## What you have to do
Once every line holding "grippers" in the listing below has been found, give their number and nothing more.

## Input data
##########

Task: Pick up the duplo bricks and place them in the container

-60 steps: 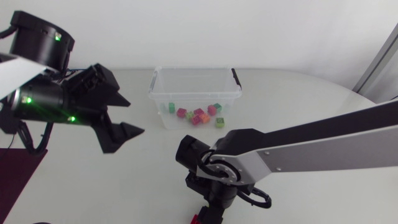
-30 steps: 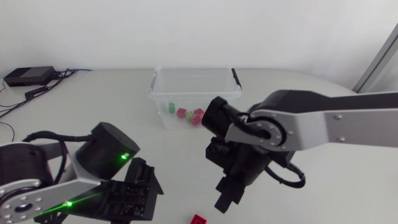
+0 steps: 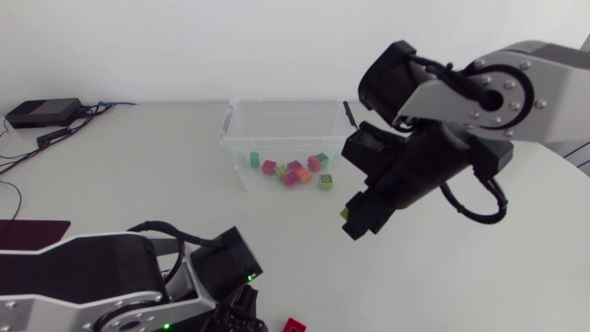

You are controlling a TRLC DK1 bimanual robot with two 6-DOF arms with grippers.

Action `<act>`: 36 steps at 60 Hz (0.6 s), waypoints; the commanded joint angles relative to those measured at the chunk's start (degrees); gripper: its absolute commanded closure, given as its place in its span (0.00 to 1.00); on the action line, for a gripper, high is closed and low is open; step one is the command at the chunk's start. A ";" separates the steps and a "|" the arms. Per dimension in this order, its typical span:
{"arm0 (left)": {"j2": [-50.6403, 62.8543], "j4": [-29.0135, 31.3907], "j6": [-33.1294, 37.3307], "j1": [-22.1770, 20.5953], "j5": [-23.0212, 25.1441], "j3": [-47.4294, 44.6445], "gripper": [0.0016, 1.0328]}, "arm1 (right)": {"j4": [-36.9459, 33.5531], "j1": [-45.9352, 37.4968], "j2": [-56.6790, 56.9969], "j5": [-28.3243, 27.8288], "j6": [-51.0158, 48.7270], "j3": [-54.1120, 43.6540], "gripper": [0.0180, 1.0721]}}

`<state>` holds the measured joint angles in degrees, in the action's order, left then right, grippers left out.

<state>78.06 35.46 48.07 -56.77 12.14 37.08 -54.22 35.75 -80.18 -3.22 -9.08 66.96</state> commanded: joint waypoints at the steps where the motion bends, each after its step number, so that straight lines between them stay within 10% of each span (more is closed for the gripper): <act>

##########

## Answer space
2